**Requirement**
Could you please count how many lines in the data below hold the string "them"? Reply with only the number.

**Given data**
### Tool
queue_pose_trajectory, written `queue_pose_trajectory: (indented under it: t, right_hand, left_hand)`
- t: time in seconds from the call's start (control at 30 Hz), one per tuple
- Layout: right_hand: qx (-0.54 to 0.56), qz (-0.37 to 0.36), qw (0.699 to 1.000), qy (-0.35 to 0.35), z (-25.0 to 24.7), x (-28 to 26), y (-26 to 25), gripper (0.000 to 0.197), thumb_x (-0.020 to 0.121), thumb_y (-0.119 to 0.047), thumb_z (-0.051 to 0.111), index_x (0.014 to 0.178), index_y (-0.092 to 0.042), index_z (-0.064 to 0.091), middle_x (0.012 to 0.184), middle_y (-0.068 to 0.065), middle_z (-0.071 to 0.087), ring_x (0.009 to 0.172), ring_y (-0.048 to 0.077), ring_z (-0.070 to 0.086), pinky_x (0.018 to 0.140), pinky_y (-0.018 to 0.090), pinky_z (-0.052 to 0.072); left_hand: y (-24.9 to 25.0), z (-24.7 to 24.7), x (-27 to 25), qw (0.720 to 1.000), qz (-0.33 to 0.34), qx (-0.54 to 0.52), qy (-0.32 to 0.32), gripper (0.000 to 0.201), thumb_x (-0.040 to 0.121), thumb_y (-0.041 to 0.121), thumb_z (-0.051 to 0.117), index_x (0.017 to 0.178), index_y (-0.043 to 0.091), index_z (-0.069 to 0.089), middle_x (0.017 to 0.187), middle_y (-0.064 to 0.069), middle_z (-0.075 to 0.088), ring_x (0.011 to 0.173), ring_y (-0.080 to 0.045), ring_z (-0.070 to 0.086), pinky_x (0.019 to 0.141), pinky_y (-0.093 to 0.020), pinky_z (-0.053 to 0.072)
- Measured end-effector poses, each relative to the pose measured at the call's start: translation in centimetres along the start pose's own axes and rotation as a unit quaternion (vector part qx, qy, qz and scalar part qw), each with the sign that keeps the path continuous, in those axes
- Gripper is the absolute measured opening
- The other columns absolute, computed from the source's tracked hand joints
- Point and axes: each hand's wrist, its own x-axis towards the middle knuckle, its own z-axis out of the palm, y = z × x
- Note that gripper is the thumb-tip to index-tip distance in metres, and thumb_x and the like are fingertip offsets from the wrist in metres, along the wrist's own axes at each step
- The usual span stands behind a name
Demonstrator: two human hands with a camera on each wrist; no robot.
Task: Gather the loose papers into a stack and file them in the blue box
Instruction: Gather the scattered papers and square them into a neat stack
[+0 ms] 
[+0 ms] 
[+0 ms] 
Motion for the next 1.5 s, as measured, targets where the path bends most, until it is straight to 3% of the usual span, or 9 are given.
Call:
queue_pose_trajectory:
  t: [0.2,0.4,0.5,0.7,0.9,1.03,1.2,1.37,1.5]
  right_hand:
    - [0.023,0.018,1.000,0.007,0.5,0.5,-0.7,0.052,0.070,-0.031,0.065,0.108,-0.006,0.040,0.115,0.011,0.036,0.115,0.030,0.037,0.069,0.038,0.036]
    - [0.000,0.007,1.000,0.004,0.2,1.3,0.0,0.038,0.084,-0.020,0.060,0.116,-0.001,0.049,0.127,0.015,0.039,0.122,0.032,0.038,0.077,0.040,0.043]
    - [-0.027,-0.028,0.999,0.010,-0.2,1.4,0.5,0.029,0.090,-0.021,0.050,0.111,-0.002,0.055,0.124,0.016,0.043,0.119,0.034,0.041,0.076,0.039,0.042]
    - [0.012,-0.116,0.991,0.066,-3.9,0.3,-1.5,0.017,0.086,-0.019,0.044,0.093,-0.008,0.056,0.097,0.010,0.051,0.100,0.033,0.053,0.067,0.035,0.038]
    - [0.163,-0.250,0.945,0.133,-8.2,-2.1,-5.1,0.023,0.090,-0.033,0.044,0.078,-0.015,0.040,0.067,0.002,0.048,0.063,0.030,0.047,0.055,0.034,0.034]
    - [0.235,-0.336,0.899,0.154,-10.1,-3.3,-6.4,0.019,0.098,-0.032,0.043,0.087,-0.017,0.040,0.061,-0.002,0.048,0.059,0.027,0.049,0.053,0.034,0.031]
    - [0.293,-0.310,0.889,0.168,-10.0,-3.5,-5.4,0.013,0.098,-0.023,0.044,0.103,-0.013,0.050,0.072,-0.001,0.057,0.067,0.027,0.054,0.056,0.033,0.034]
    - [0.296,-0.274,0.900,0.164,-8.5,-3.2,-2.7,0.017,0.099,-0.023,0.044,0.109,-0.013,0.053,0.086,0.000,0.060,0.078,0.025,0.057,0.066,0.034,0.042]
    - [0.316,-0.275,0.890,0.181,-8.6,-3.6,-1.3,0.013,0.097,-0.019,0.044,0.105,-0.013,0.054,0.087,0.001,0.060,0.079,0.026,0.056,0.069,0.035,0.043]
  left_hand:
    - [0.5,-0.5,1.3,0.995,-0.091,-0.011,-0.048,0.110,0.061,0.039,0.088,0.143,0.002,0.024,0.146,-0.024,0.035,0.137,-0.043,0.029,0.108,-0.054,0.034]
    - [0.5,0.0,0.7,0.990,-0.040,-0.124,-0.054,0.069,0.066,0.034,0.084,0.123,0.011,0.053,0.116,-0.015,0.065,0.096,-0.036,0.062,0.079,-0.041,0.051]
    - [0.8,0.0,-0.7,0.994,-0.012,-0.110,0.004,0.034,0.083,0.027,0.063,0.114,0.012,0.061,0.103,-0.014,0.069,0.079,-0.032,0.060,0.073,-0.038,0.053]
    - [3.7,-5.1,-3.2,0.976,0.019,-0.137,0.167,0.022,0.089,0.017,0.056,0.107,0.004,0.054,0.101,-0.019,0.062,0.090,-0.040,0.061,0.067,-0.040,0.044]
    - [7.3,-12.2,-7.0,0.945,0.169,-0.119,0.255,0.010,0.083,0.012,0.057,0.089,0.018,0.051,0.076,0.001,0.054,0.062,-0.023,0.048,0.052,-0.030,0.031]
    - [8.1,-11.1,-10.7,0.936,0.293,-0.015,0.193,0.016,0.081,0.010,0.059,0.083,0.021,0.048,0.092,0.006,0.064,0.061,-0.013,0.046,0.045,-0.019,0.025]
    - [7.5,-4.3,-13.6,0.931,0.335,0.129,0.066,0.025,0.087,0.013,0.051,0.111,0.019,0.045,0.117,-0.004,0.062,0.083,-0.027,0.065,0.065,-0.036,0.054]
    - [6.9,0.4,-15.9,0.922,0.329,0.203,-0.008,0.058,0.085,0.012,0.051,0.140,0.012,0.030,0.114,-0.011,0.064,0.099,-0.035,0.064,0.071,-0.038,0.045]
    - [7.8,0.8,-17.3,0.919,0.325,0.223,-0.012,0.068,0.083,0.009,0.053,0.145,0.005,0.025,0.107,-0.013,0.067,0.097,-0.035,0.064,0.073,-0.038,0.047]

**Problem solution**
2